Nunca se importou. Ninguém o via mesmo. Exercitava-se em se tornar tão invisível quanto possível. Passava os dias ou trancado na biblioteca aprendendo tudo que pudesse nos livros, ou saia para perambular pela margem do rio. O ambiente frio e cinzento em perfeita sinfonia com sua alma. O seu jeito maltrapilho afugentava quem tentava importuná-lo. Sobrevivia com um único objetivo: iniciar a escola bruxa e ter reconhecimento como um grande bruxo. Então ele não seria mais invisível.
Enquanto olhava a menina, alguma coisa mudou, e ele percebeu a triste figura que fazia. Teve um impulso de lavar o cabelo, procurar uma veste mais adequada ao seu porte físico, mas deteve-se. Por quê? Para quê?

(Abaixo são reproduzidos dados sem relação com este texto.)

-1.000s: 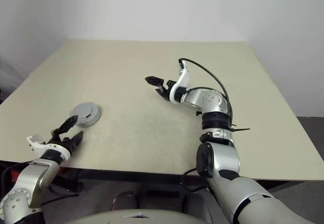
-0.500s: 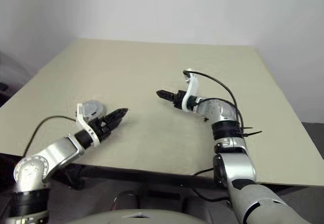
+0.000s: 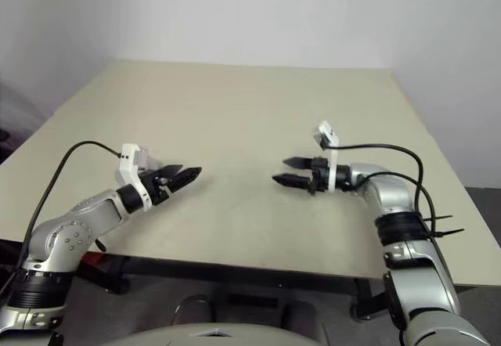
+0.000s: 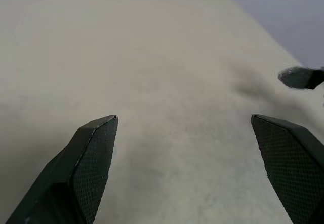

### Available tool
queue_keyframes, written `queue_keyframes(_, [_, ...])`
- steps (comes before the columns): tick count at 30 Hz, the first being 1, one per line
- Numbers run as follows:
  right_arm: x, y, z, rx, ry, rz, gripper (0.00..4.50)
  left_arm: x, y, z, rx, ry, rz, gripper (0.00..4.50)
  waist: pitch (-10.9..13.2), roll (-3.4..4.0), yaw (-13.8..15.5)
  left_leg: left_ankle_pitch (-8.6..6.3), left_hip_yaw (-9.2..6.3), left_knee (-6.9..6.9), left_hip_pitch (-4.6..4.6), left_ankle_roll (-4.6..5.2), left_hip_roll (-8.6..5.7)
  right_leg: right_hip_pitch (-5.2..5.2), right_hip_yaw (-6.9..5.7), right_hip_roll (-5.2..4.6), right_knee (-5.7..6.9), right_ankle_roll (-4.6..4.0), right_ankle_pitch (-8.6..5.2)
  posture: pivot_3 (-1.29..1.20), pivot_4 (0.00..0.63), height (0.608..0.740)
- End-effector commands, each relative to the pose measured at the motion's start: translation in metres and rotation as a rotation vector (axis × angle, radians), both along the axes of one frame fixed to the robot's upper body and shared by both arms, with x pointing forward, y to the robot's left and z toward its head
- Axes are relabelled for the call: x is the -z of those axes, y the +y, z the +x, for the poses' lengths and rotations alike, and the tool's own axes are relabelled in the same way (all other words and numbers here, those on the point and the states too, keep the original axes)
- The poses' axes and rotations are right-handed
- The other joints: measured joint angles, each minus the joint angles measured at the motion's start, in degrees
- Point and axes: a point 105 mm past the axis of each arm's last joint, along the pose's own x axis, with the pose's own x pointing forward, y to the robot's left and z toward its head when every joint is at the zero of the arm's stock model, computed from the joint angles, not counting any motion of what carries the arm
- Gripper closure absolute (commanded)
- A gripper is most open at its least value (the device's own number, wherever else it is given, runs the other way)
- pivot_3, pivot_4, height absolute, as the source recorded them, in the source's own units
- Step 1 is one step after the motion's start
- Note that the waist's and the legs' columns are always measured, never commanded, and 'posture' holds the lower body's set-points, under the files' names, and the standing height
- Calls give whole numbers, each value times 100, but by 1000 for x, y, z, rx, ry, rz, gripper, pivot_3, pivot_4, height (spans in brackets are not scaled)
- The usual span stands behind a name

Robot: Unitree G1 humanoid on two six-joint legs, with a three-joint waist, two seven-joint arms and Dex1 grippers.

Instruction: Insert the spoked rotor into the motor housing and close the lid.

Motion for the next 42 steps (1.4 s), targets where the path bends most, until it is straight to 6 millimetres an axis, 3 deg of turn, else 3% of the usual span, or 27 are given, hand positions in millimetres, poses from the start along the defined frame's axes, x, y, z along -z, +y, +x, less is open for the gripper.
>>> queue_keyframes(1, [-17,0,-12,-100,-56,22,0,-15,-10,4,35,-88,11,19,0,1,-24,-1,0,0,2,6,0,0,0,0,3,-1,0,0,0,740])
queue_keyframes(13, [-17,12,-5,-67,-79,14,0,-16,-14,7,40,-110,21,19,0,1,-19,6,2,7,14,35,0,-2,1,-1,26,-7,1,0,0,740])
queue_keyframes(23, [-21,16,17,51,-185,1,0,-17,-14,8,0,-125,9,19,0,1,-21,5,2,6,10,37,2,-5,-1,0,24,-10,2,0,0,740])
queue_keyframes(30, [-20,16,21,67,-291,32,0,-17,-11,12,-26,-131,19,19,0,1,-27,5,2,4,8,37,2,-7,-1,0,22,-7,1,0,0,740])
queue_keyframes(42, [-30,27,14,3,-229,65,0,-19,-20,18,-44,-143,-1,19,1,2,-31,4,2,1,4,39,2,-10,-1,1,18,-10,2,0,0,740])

- Pare de sonhar, Severo – ordenou a si próprio. Você é um indesejado. Quem liga para como você aparenta? Quer impressionar a quem? Ser aceito por quem? De que adianta tentar refinar a sua aparência se o seu interior é sombrio?
Então essa bruxa – e ela nem tinha real consciência de que era uma - chamou sua atenção. Penetrou na suas idéias, insinuou-se no seu dia a dia. Ela parecia tão inocente, tão linda. Parecia uma bonequinha - frágil, delicada, feminina - implorando proteção, com sua pele clara, os cabelos cor de fogo, iluminando aqueles olhos incrivelmente verdes. Lembrou do que estudou em algum livro trouxa: vermelho e verde são cores complementares. Afins. Isso tudo fazia dela um ser perfeito. E pela primeira vez em sua miserável vida ele desejou proteger alguém.

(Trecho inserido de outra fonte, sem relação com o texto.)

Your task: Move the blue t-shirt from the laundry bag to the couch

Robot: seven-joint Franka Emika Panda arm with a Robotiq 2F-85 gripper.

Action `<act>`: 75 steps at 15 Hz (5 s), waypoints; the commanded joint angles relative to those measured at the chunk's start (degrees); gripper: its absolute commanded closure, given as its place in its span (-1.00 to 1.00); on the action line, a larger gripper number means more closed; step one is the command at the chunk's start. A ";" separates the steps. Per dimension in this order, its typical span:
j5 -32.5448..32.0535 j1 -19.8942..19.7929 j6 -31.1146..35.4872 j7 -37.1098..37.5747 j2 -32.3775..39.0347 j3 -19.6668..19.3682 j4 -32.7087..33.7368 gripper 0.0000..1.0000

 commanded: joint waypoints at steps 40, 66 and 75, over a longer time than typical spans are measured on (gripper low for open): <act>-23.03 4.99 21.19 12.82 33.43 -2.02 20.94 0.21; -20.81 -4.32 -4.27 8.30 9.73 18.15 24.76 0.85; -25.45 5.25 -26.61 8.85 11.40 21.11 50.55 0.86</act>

Só que ele não fazia absoluta idéia de como fazer isso.
Desistiu de observar a menina; ela também o magoara. Ele estava acostumado a não esperar nada das pessoas. Todos o decepcionavam, até que não houvesse mais decepção porque não havia mais expectativas.
- Severus, eu exijo uma explicação! Vamos você está me assustando... - A frase foi interrompida, pois enquanto ela se abaixava para sentar no gramado, percebeu lágrimas que escorriam no rosto dele.
Aproximou-se gentilmente e afastou os cabelos dele, para revelar os olhos negros, tempestuosos, angustiados.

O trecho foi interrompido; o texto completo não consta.